Mountz v. Hodgson & Thompson, 8 U.S. 324 (1808)
U.S. Supreme CourtMountz v. Hodgson & Thompson, 8 U.S. 4 Cranch 324 324 (1808)
Mountz v. Hodgson & Thompson
8 U.S. (4 Cranch) 324
In this case it was decided that the refusal of the Circuit Court of the District of Columbia to quash, on motion, an execution issued by the Mayor of Georgetown, was not a judgment to which a writ of error will lie.
This was a writ of error to a supposed judgment of the Circuit Court of the District of Columbia for the County of Washington between Hodgson and Thompson, plaintiffs, and Jacob Mountz, John Mountz and Henry Knowles, defendants.

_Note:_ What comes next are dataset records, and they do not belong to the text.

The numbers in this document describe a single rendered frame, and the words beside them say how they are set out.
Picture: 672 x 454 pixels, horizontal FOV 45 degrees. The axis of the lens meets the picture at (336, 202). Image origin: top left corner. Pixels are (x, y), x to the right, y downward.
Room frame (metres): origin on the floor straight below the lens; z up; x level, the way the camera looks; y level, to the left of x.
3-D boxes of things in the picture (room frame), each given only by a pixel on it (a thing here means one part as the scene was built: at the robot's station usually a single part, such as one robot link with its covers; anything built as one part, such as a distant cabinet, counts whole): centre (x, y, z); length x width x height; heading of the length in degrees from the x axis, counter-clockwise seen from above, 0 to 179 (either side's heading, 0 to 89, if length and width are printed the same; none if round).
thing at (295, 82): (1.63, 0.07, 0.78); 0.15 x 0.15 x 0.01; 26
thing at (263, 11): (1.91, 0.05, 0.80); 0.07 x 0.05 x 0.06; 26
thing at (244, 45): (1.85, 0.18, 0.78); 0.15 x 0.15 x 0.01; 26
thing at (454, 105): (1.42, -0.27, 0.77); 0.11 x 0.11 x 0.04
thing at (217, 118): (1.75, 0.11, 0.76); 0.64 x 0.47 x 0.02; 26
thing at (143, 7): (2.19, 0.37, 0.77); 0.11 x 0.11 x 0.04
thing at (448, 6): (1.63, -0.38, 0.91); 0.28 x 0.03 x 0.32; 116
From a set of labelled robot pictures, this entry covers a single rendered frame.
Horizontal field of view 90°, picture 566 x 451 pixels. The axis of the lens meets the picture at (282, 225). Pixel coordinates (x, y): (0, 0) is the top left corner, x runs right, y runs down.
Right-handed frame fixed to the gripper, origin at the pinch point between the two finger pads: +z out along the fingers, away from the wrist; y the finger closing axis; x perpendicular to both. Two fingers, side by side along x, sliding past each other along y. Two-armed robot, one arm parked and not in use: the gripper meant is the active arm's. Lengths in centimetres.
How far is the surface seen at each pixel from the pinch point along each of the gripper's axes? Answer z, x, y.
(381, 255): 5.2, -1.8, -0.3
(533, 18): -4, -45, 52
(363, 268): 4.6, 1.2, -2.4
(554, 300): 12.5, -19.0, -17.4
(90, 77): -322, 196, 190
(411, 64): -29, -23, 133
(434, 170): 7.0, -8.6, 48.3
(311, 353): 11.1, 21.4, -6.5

Hodgson and Thompson had recovered judgment in the court below at December term, 1805, against Jacob Mountz and George Reintzel. By the Act of Assembly of Maryland, 1791, c. 67, entitled "An act for regulating the mode of staying execution, and for repealing the acts of assembly therein mentioned," it is enacted that no execution shall issue upon any judgment, provided the person or persons against whom such judgment is obtained shall come before two justices of the peace of the county where such person or persons shall reside within two months after the rendition of such judgment and together with two other persons such as the said justices shall approve of and confess judgment for his debt and costs of suit adjudged, with stay of execution for six months thereafter, which confession shall be made in manner and form following, that is to say "you H.M. A.B. and C.D. do confess judgment to E.F.", &c., which confession shall be signed by the
justices before whom the same is made, and a certificate thereof shall be procured under the hands of the said justices, and such certificate shall be a sufficient supersedeas to the sheriff to forbear serving execution upon the body or goods of the person so obtaining such certificate. And it is further enacted that the justices shall return the confession of judgment to the clerk of the court where the first judgment was rendered by the next court in course, to be entered on record, and after the expiration of the time limited in such confession it shall be lawful to take out execution thereon, without a scire facias or any other delay, against either the principal or the security, or all or either of them for such judgment so confessed.
According to the provisions of this act, the original defendant, Jacob Mountz (without his co-defendant George Reintzel), went before John Ott and Daniel Reintzel, and, together with Henry Knowles and John Mountz, his sureties, confessed judgment to Hodgson and Thompson in the form prescribed by the act of assembly. John Ott was admitted to be a justice of peace of the County of Washington, but Daniel Reintzel signed his name as Mayor of Georgetown.
By the Act of assembly of Maryland, 1789, c. 23, incorporating the Town of Georgetown, it is enacted "That the mayor, recorder and aldermen shall be justices of the peace within the said town, and the precincts thereof," and that each of them "shall have the same jurisdiction as to debts, as any justice of the peace of any county of this state now hath, or shall hereafter have by law."
After the expiration of the six month mentioned in the confession of judgment, a ca. sa. was issued thereon against Jacob Mountz, Henry Knowles, and John Mountz, upon which they were all taken, and on the return thereof they moved to quash the execution
1. Because the confession of judgment was not before two justices of peace of the county, and
2. Because the judgment was not confessed by George Reintzel, the co-defendant in the first judgment.
But the court below overruled both objections and refused to quash the execution, whereupon the defendants took a bill of exceptions, and brought their writ of error.